After the second world war the historians at last got to work in Africa, and the Garden of Eden rapidly disappeared. Soon they were joined by a new and sometimes brilliant school of anthropologists. African societies began to be studied diachronically, as happening in time, and then it was found that in fact a great deal had happened to them. All this has helped to erase the impression of ‘otherness’. It now becomes clear that Africans have developed in ways recognisably the same as other peoples. Individually or collectively, they have arranged their lives on the same basic assumptions, whether of logic or morality, as everyone else. The forms have been as different as Africa is different from Europe, Asia or America: but not the principles of intelligence and apprehension, not the essential content.
What comes out is the picture of a complex and subtle process of growth and change behind and within the technological simplicities of former times.
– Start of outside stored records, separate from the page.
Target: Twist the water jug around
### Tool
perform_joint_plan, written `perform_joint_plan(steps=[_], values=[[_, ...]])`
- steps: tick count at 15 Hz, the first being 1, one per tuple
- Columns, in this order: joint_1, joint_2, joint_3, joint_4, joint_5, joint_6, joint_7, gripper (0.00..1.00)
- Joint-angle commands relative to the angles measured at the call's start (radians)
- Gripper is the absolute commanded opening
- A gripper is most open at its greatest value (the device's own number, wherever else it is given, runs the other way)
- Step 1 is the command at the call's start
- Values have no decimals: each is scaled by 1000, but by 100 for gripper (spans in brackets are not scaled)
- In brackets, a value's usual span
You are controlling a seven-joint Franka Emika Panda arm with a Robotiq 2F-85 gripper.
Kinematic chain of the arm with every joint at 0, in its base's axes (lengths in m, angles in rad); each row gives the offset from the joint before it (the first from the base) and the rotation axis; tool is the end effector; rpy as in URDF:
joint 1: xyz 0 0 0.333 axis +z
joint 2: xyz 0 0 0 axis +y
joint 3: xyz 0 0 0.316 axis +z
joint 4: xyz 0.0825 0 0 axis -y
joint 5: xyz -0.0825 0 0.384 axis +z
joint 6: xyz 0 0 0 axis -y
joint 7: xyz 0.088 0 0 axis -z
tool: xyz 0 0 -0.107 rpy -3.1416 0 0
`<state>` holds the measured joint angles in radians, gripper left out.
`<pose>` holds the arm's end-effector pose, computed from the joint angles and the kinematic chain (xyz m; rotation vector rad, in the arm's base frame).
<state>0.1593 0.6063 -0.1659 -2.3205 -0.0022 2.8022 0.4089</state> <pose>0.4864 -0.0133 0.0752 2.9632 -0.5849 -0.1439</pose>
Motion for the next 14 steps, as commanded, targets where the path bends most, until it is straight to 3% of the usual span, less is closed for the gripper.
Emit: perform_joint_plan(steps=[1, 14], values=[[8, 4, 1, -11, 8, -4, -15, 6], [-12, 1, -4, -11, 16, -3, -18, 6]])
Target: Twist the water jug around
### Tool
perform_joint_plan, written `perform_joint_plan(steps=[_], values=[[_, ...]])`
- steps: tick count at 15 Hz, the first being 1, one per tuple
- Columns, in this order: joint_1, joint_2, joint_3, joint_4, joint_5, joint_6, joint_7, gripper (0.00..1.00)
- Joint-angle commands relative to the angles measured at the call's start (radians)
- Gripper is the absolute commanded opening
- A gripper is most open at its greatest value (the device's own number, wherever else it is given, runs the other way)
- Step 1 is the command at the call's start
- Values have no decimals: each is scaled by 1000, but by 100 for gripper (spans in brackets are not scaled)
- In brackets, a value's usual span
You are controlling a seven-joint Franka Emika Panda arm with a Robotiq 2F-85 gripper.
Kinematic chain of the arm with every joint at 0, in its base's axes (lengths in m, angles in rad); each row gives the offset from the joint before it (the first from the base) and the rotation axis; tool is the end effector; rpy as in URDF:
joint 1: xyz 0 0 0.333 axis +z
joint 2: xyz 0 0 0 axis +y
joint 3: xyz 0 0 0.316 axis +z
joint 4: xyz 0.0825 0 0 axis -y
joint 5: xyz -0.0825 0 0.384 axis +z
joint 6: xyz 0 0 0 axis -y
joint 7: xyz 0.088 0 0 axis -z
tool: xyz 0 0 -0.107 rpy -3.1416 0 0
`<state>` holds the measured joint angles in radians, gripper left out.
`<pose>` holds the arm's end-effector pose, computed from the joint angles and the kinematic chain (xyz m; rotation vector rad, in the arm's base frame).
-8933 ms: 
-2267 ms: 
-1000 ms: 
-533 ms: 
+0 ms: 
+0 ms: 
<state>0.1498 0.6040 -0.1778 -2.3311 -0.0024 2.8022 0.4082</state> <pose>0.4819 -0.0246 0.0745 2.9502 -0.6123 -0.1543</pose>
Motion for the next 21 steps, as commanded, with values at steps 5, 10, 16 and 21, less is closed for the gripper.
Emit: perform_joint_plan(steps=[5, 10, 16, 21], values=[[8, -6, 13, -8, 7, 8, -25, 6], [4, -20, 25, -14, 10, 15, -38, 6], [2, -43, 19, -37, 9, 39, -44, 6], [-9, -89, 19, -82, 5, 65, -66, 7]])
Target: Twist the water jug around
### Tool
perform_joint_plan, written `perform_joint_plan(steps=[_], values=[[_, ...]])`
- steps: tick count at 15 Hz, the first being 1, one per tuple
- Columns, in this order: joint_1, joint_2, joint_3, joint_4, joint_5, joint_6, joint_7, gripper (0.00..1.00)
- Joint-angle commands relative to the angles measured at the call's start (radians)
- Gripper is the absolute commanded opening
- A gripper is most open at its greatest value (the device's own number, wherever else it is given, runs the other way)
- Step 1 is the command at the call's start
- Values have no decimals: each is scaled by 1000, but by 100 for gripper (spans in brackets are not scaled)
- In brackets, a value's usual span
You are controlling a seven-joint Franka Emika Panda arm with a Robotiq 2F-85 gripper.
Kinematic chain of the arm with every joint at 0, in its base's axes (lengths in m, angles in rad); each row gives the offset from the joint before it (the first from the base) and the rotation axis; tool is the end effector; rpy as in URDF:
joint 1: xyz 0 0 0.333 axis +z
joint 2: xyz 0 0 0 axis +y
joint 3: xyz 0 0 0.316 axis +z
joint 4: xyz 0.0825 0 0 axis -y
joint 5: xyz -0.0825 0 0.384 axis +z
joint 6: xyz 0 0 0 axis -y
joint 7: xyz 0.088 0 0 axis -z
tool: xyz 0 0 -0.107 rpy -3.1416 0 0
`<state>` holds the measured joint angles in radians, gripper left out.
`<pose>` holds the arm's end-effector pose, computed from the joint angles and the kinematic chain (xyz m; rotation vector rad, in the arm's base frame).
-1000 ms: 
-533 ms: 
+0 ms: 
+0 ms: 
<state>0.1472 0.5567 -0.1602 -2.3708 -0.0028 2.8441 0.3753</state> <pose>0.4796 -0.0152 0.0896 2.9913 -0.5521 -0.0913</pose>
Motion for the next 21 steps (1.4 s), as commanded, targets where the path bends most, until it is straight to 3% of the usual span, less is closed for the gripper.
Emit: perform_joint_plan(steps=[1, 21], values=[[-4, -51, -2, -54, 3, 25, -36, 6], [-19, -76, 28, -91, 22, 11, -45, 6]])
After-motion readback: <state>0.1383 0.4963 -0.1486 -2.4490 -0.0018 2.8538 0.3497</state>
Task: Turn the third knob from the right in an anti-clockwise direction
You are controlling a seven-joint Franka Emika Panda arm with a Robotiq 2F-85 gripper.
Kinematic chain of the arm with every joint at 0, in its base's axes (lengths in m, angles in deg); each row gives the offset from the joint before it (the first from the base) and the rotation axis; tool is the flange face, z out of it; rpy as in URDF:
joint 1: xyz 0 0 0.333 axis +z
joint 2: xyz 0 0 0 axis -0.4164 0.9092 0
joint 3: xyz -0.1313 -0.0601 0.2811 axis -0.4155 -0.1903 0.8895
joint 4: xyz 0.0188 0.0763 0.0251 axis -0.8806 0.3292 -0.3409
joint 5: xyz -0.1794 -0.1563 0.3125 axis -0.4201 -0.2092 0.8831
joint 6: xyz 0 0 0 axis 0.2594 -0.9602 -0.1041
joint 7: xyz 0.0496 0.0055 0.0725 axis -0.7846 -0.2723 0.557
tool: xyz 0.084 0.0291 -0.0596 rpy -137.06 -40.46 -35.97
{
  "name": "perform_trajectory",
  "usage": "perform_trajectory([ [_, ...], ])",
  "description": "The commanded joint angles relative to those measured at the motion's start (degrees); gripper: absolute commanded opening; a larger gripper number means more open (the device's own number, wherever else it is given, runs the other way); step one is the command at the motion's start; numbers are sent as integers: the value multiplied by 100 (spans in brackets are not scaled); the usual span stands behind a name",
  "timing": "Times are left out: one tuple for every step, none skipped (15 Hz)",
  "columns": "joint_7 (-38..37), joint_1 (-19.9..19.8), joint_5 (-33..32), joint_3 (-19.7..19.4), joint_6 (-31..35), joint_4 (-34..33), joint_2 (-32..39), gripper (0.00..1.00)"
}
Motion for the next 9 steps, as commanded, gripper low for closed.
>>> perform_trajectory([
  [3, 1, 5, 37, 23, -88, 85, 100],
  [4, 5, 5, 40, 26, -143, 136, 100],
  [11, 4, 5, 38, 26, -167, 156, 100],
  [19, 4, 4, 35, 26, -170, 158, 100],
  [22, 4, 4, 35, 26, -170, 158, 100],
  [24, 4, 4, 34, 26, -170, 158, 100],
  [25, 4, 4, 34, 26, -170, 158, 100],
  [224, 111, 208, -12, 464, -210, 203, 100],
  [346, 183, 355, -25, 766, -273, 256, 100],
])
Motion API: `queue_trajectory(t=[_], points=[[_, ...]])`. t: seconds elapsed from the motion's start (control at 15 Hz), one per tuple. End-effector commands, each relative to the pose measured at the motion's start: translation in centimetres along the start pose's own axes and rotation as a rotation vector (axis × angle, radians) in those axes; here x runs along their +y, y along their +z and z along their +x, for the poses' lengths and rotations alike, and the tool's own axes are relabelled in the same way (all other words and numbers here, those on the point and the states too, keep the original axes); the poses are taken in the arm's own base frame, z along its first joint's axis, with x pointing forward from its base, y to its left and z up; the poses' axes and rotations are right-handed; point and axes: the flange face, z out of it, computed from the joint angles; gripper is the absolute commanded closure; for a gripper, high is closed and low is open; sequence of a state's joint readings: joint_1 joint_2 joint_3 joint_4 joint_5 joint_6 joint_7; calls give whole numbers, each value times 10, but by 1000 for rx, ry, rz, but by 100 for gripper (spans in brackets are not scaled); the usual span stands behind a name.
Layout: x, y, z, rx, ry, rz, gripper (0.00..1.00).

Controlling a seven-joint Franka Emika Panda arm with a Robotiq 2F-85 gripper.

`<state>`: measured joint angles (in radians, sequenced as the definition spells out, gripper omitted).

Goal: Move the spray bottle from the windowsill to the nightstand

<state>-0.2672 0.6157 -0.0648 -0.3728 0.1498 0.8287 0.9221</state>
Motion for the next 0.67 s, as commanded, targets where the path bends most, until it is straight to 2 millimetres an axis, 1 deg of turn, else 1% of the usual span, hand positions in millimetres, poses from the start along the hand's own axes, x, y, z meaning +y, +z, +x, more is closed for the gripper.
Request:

The societies still partially observable yesterday, and even today after the storm-driven erosions of colonial rule, were and are the terminal structures of an ancient evolution. To borrow a phrase applied by Grottanelli to the arts of Africa, they are to be seen not as points of departure but as points of arrival.
In many ways this was a world of its own, a world of country values and beliefs, very much a rural world. Even the large exceptions to this rule, the crowding market cities with their kings and traders, only help to prove it. Much the greatest number of tropical Africans lived in former times, as many live today, in villages or scattered homesteads, having few material possessions, knowing nothing or little of the written word, enjoying the present as a gift from the golden age of their ancestors, and not much caring for a different future. Yet their technological simplicity was no guide to their social and cultural achievement. In truth they had tamed a continent.
East Coast sea-fishing trap of a type with many local varieties, this one being about 100 cms. wide.